Michael mengetuk jari jemari di atas meja kerja. Pikirannya sibuk mengatur rencana hidup Bianca dan Belevia selama berada di bawah pengawasannya.
Sementara informasi Damien begitu mengejutkan, pengawal itu menemukan pelaku pembunuhan terhadap Michelle Delano Carleone dan Nicholas Dupuis.
"Kau yakin orang itu pelaku yang sama telah menghabisi papa dan mammaku juga?"
Sang mafia muda makin tak sabar memburunya secepat mungkin.
Damien mengiyakan.
"Memang orang yang sama, namun belum aku ketahui keparat itu bekerja untuk mafia yang mana, musuh Tuan Delano Carleone begitu banyak sejak berhasil mengubah bisnis haram menjadi legal di perusahaan yang kau pimpin sekarang."
Kursi besar diputar Michael menghadap ke kaca jendela, seraya berguman.
"Musuh memang membenci Papa Delano ketika berubah drastis tak mau lagi menjalani bisnis kotor mereka dan menganggapnya sebagai pengkhianat."
Pengawal senior Damien mengangguk.
Itulah alasan sebenarnya Tuan dan Nyonya Delano Carleone terbunuh di hari yang naas. Mobil ditumpangi mereka melaju kencang saat pulang berlibur tidak bisa dikendalikan di jalan menurun tajam langsung masuk ke jurang.
Kerusakan parah bagian belakang kendaraan menjadi pusat penyelidikan Damien. Mobil musuh menabraknya berkali-kali. Supir Tuan Delano Carleone tidak mampu menarik tuas rem yang telah dirusak, terus terdorong hingga kematian menjemput mereka.
Michael dan Damien dipanggil pulang saat dalam perjalanan bisnis ke luar negeri.
Betapa hancur putra Delano Carleone ketika memberikan kalimat penghormatan terakhir ketika pemakaman orang tuanya, dan kakaknya Michelle tak mau banyak bicara sejak itu.

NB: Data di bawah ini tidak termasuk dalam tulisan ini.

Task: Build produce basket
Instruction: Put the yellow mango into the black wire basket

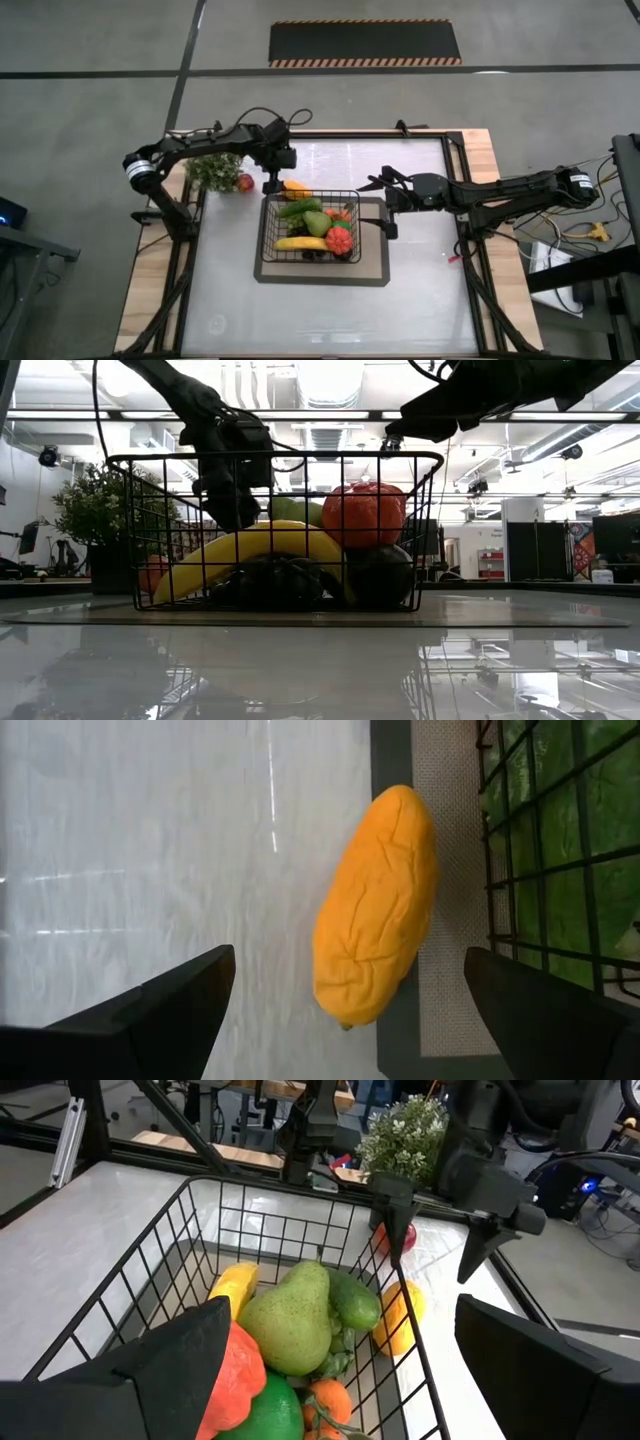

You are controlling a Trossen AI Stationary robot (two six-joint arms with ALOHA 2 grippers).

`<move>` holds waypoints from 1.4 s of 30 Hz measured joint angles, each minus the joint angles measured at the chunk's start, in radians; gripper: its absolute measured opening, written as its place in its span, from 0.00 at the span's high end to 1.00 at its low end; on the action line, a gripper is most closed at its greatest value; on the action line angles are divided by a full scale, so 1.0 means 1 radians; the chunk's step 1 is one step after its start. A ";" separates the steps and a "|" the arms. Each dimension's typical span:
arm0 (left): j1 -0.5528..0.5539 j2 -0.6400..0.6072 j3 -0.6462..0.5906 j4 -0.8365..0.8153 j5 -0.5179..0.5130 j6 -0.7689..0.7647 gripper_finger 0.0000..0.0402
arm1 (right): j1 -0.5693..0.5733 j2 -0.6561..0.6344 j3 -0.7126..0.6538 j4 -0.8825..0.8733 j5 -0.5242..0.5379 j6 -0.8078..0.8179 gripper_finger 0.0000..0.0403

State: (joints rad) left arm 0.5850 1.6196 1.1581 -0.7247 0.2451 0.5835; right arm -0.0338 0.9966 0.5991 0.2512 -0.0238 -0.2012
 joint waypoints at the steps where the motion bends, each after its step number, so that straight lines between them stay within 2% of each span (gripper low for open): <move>1: 0.000 0.000 -0.003 0.003 0.000 0.000 0.06 | 0.000 0.000 0.000 0.000 0.000 0.000 0.09; 26: 0.004 -0.004 -0.055 0.072 0.035 -0.001 0.06 | 0.000 0.000 -0.001 0.000 0.000 0.000 0.09; 38: 0.012 -0.015 -0.006 0.080 0.013 0.004 0.06 | 0.000 0.000 -0.001 0.000 0.000 0.000 0.09; 42: 0.031 -0.018 0.030 0.031 0.018 0.037 0.12 | 0.000 0.000 -0.001 0.000 0.000 -0.007 0.09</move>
State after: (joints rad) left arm 0.6155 1.6020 1.1880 -0.6936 0.2632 0.6200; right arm -0.0338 0.9966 0.5980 0.2510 -0.0238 -0.2078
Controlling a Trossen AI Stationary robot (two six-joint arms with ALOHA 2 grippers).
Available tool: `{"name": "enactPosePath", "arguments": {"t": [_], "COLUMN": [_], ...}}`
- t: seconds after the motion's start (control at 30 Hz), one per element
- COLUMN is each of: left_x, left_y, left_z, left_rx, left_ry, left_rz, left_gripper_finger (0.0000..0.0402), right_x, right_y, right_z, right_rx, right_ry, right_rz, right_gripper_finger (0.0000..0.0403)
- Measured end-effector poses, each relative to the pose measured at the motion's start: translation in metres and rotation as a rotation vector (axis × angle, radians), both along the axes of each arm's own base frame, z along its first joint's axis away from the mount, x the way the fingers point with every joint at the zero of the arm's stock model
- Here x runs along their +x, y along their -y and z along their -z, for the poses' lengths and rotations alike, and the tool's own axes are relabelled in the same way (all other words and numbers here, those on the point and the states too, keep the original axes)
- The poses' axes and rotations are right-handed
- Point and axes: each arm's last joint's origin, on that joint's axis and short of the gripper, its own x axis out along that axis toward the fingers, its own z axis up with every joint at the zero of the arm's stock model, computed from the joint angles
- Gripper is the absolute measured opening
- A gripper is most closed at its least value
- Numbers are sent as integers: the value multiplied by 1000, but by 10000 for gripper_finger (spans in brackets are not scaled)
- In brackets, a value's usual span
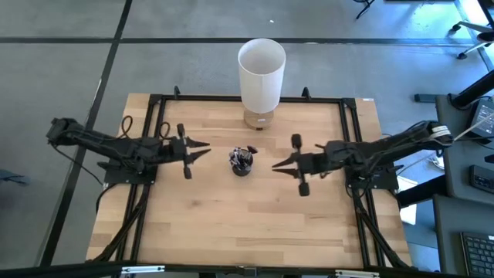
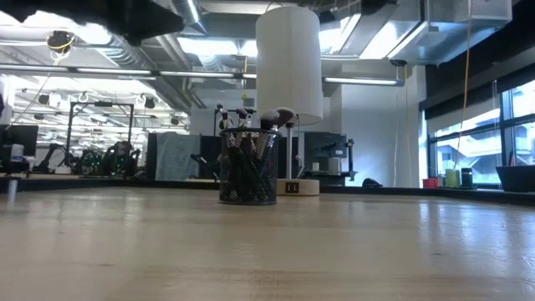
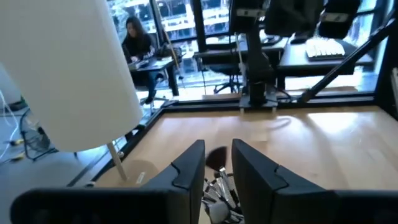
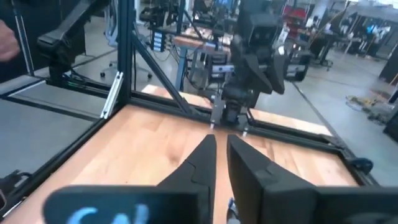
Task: Put items in baskets/containers
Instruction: Return to Home Position
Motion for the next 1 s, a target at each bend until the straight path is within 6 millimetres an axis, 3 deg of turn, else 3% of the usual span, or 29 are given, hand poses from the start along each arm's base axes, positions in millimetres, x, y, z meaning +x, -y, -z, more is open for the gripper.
{"name": "enactPosePath", "arguments": {"t": [0.3,0.5,0.63,0.83,1.0], "left_x": [-18,-26,-32,-40,-44], "left_y": [-14,-25,-33,-41,-47], "left_z": [29,41,44,46,47], "left_rx": [44,35,51,53,23], "left_ry": [101,126,142,137,128], "left_rz": [-66,-79,-132,-122,-112], "left_gripper_finger": [76,72,68,60,52], "right_x": [-64,-109,-131,-150,-146], "right_y": [24,38,41,43,43], "right_z": [35,35,41,49,74], "right_rx": [24,80,82,120,101], "right_ry": [62,205,184,188,160], "right_rz": [70,137,140,139,141], "right_gripper_finger": [4,3,3,2,1]}}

Benigno, putra kolega mafia memaksa Michelle melangsungkan pernikahan tanpa peduli mental dan psikis yang sedang berduka kehilangan Papa dan Mamma. Kakaknya langsung menghilang dari Puri Lombardy lalu menetap bersama Nicholas Dupuis yang menjadi tambatan hati di sebuah kota kecil di Perancis Selatan.
Sayangnya Michelle dan Nicholas pun meregang nyawa dalam kecelakaan mobil ketika menjemput putrinya di kediaman Belevia.

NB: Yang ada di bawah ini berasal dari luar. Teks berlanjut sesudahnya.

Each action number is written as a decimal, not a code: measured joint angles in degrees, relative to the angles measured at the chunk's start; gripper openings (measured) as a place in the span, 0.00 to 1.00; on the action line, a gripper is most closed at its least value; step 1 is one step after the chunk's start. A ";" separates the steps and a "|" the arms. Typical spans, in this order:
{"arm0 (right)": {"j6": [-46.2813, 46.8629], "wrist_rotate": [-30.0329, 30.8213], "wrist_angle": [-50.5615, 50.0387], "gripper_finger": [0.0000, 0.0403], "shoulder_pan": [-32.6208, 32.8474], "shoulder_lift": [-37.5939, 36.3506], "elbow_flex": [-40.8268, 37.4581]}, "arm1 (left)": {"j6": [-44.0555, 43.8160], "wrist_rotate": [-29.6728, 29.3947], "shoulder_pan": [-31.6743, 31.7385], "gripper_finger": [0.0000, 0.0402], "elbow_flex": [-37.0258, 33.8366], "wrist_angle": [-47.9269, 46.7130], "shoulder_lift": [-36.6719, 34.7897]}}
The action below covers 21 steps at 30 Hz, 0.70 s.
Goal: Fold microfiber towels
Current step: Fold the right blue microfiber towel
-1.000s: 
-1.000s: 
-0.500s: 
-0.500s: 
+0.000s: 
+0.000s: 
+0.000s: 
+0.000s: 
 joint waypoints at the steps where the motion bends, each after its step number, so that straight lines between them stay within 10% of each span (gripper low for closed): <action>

Michael hancur kedua kali kehilangan semua keluarga.
"Damien, kita berangkat sekarang, bawa Milano dan Leo ikut serta! Kejar bedebah itu sampai ketemu, habisi dan jangan sampai ada yang tersisa!" Perintahnya tegas, menyambar jasnya lalu keluar dari ruang kerja.

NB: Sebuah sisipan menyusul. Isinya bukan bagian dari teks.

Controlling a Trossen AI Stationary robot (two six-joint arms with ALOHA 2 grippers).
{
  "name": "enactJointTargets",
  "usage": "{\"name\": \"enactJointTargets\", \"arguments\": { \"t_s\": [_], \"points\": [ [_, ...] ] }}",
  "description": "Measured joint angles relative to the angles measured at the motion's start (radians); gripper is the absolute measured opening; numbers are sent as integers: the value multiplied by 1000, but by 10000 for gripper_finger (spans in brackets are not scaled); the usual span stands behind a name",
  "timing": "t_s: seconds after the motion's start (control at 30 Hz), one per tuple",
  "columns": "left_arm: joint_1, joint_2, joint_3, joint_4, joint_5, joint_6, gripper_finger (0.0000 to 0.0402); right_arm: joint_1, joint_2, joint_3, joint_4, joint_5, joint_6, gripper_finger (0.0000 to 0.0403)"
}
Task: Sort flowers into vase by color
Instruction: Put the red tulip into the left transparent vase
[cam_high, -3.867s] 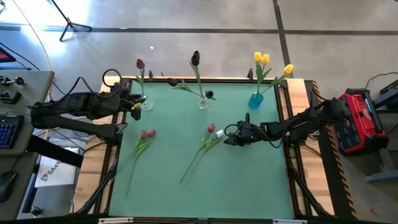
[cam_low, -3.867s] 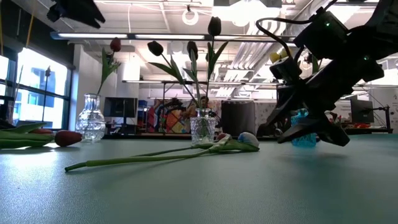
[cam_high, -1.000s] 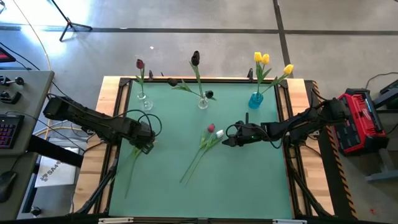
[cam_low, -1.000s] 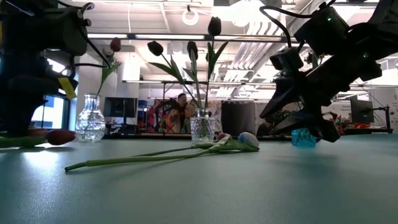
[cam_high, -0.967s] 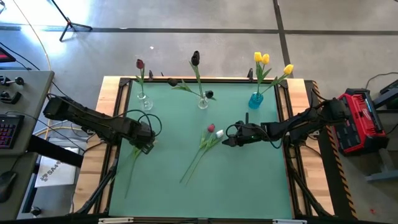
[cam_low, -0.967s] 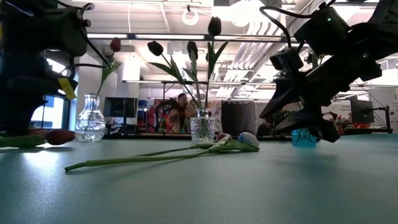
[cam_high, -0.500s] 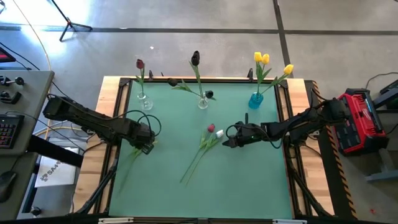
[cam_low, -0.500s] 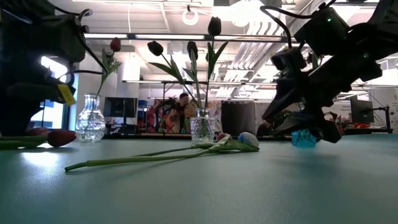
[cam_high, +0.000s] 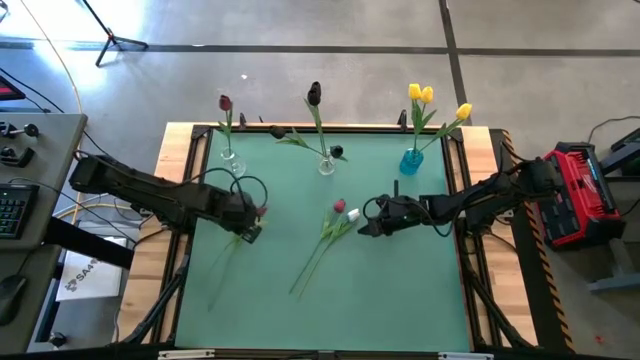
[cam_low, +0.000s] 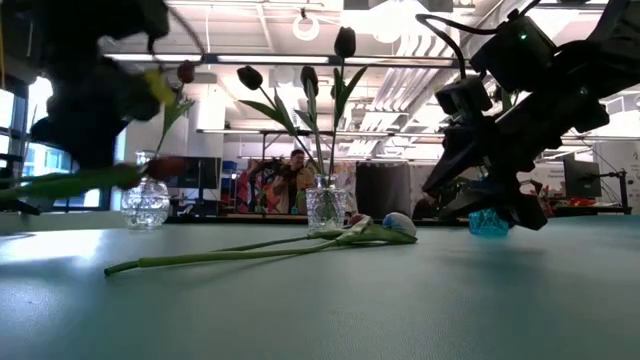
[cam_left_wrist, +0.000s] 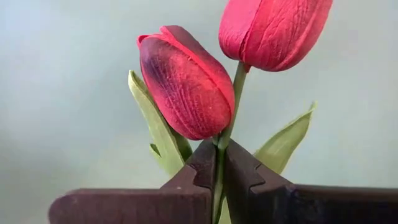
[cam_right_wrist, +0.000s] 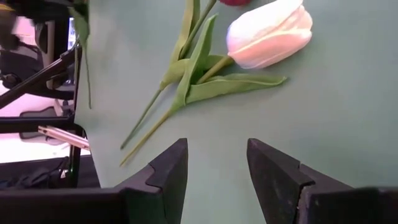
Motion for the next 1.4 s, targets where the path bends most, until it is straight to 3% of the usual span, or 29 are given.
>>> {"name": "enactJointTargets", "arguments": {
  "t_s": [0.2, 0.37, 0.77, 1.4],
  "points": [
    [26, -7, 90, 23, -84, 35, 1, 0, 0, 0, 0, -3, -15, 156],
    [74, -94, 95, 64, -112, 59, 0, 1, 0, 0, -1, -28, -23, 156],
    [192, -348, 96, 415, -173, 340, 0, 10, 0, -1, -9, -52, -23, 156],
    [286, -449, 96, 462, -207, 528, 2, 80, 0, -1, -31, 3, 39, 155]
  ]
}}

Belevia dan Bianca sudah aman di kediamannya tidak perlu mengkhawatirkan mereka disakiti oleh musuh. Banyak penjaga melindungi dan pelayan memenuhi kebutuhan mereka berdua.
Sebuah mobil melaju kencang keluar gerbang Puri Lombardy.
Michael tak mengira kepergiannya membawa bencana lain. Adik perempuan Nicholas Dupuis berbuat ulah di luar sepengetahuannya.
***
Dari balik kaca jendela.
Belevia memandangi sang mafia muda bergegas keluar bersama tiga pengawal setia, entah kemana.
Tiada ada pesan ditinggalkan untuknya, dan dia bebas melakukan apa yang diinginkan tanpa harus mematuhi perintahnya lagi.
Waktunya telah tiba, Belevia! Hatinya terus mendorong untuk pergi dari Milan Utara.
Buru-buru mengemas pakaiannya dan milik Bianca Elenora dalam satu tas tanpa membuat dirinya dicurigai siapapun, kemudian bergerak keluar menuju ke kamar ponakan.
"Gina, kita keluar sebentar untuk berbelanja kebutuhan balita," ajak Belevia ke pengasuh baru yang disewa sang mafia demi merawat putri kakaknya.
Rauh wajah pengasuh Gina sedikit ketakutan. Sang mafia Michael Delano Carleone telah memerintahkan tak boleh pergi kemanapun tanpa sepengetahuan dirinya.
"Tapi Nona Belevia, kita tidak diperkenankan keluar dari sini tanpa ijin Tuan Muda Michael, biar aku saja yang pergi membeli keperluan Bianca."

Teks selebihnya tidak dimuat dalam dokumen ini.